Blood glucose levels are controlled by the autonomous nervous system. Parasympathetic axons directly influence islet function, leading to higher insulin release and lower levels of blood glucose. The results are published in December 2012 in PNAS.
The autonomous nervous system responsible for the unconscious regulation consists of parasympathetic and sympathetic parts, managing the calm and stressful conditions respectively. The scientific community has under many years speculated that the autonomous nervous system controls levels of blood glucose:
- To prepare for flight, the sympathetic nervous system is anticipated to lower levels of insulin production and leave more glucose in the blood to provide more energy for the body.
- During a relaxed period, the parasympathetic system stimulates islets to produce more insulin and reduce the levels of glucose.
Recently, researchers in PO Berggren’s group in Miami have for the first time proven that autonomic nerves influence blood sugar levels.
To study the direct interaction between the axons and the insulin-producing beta cells, the researchers transplanted islets into the anterior chamber of the mouse eye using the InSight Technology. The islets became fully innervated by axons in a manner similar to that in the pancreas.
The researchers then exposed the mice to light and darkness to stimulate the parasympathetic and sympathetic nervous system respectively.
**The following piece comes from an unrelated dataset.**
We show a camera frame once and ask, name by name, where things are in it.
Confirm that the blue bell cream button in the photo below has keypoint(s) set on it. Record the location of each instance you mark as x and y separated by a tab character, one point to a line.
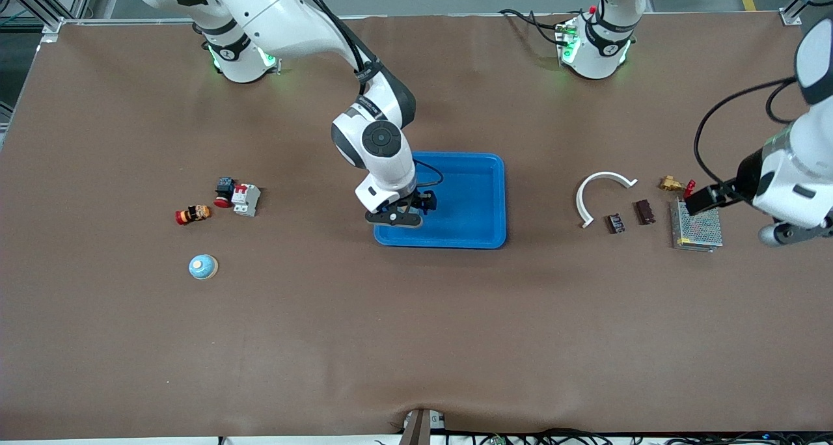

The pupil contracts on exposure to light, sending a signal to the parasympathetic system. In contrast, when in darkness, the pupil opens, signalling to the sympathetic system.
The experiments showed the following:
- When mice were in bright light, transplanted islets released more insulin, lowering the levels of blood sugar. This effect was inhibited by blocking the parasympathetic pathway with a drug applied as an eye drop.
- When the animals were put into darkness, the islets released less insulin, resulting in higher blood glucose levels.
- There is a connection between the density of innervation and how levels of glucose are controlled: The stronger the innervation, the better it compensates for increased insulin demands.
These findings are fundamental for understanding the dependency of insulin secretion on the autonomous nervous system. In the longer run, they may explain the development and progress of diabetes and potentially new ways to treat the disease.